## Work required
Where in the material does the word "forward" appear? Copy each line that has it.

## Provided entries
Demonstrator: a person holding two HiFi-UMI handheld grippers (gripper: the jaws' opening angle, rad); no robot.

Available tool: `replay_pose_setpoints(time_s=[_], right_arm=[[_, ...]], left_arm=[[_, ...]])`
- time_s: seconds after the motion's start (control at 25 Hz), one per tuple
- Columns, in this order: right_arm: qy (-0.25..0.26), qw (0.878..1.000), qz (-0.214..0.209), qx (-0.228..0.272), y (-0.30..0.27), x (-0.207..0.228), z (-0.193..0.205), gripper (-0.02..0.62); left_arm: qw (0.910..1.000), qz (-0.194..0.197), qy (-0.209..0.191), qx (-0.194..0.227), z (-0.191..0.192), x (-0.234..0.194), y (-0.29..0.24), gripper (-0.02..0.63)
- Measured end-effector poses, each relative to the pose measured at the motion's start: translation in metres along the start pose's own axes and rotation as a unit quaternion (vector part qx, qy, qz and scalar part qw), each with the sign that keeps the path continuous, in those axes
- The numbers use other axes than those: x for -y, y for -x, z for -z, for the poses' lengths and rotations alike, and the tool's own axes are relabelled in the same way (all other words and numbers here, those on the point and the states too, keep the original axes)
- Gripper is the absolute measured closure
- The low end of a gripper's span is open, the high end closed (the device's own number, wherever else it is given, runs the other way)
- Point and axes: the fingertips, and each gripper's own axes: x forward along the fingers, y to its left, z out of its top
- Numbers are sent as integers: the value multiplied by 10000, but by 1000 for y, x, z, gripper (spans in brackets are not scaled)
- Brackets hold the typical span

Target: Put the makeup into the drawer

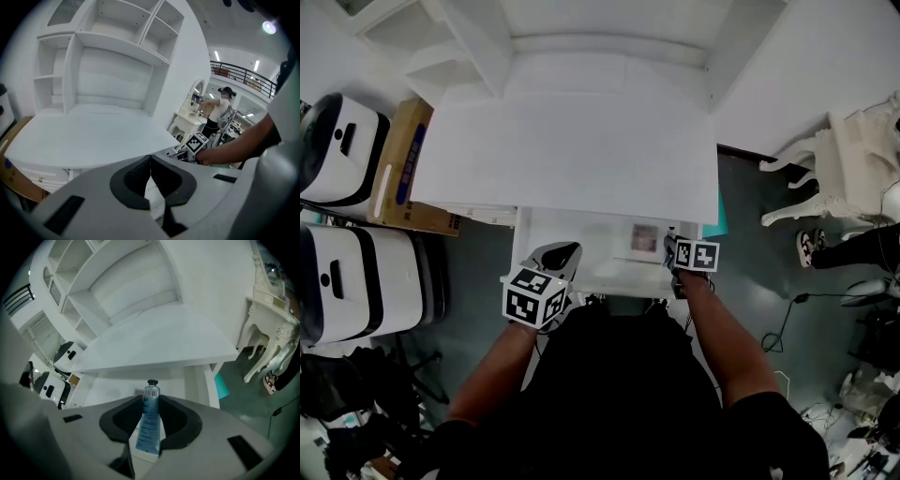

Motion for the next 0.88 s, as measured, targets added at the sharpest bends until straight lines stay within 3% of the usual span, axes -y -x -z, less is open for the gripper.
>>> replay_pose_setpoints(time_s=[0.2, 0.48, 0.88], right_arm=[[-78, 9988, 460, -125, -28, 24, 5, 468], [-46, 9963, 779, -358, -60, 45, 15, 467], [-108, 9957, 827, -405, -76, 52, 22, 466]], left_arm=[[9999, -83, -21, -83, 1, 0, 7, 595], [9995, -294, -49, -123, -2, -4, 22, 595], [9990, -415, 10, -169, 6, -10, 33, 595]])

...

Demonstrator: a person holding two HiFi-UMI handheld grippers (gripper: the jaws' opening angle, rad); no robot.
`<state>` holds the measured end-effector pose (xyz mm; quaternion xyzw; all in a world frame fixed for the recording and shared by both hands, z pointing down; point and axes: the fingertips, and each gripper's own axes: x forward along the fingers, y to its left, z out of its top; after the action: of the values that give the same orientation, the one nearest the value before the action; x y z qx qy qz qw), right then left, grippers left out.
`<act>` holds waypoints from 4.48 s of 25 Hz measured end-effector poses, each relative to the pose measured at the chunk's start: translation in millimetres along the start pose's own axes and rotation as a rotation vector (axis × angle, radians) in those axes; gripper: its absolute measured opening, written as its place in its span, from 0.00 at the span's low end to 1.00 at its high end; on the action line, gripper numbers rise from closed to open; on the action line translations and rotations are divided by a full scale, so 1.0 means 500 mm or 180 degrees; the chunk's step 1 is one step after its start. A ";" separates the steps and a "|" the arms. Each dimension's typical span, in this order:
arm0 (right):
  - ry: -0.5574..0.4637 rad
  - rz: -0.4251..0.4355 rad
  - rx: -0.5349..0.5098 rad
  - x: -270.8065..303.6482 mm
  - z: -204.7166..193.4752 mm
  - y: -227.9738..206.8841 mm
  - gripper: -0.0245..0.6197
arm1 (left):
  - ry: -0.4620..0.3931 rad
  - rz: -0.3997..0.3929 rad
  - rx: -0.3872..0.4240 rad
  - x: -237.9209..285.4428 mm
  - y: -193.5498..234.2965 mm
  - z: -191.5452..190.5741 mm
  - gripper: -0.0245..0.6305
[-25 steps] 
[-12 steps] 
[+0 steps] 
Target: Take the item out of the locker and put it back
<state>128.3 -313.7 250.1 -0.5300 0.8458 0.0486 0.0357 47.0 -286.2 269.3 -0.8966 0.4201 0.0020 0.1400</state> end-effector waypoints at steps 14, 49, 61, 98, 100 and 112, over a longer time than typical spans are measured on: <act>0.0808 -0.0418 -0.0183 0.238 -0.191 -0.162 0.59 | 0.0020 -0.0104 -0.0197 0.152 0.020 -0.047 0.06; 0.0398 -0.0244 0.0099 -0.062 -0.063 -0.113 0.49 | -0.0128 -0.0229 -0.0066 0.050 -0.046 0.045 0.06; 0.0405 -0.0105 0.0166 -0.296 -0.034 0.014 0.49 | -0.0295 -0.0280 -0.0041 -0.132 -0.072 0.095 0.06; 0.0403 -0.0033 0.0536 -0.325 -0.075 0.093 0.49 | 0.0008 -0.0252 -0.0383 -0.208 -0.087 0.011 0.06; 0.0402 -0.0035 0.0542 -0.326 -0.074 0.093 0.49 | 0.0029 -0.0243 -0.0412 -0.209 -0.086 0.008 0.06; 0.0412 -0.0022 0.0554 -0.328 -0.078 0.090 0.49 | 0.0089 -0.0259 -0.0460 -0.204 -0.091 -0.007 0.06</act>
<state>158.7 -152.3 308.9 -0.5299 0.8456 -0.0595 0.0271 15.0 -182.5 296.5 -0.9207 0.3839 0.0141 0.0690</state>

## Task response
- Point and axes: the fingertips, and each gripper's own axes: x forward along the fingers, y to its left, z out of its top
`<state>` holds the measured end-effector pose (xyz mm; quaternion xyzw; all in a world frame fixed for the recording and shared by both hands, z pointing down; point and axes: the fingertips, and each gripper's own axes: x forward along the fingers, y to its left, z out of its top; after the action: of the values that give the same orientation, the one nearest the value before the action; x y z qx qy qz qw), right then left, grippers left out.

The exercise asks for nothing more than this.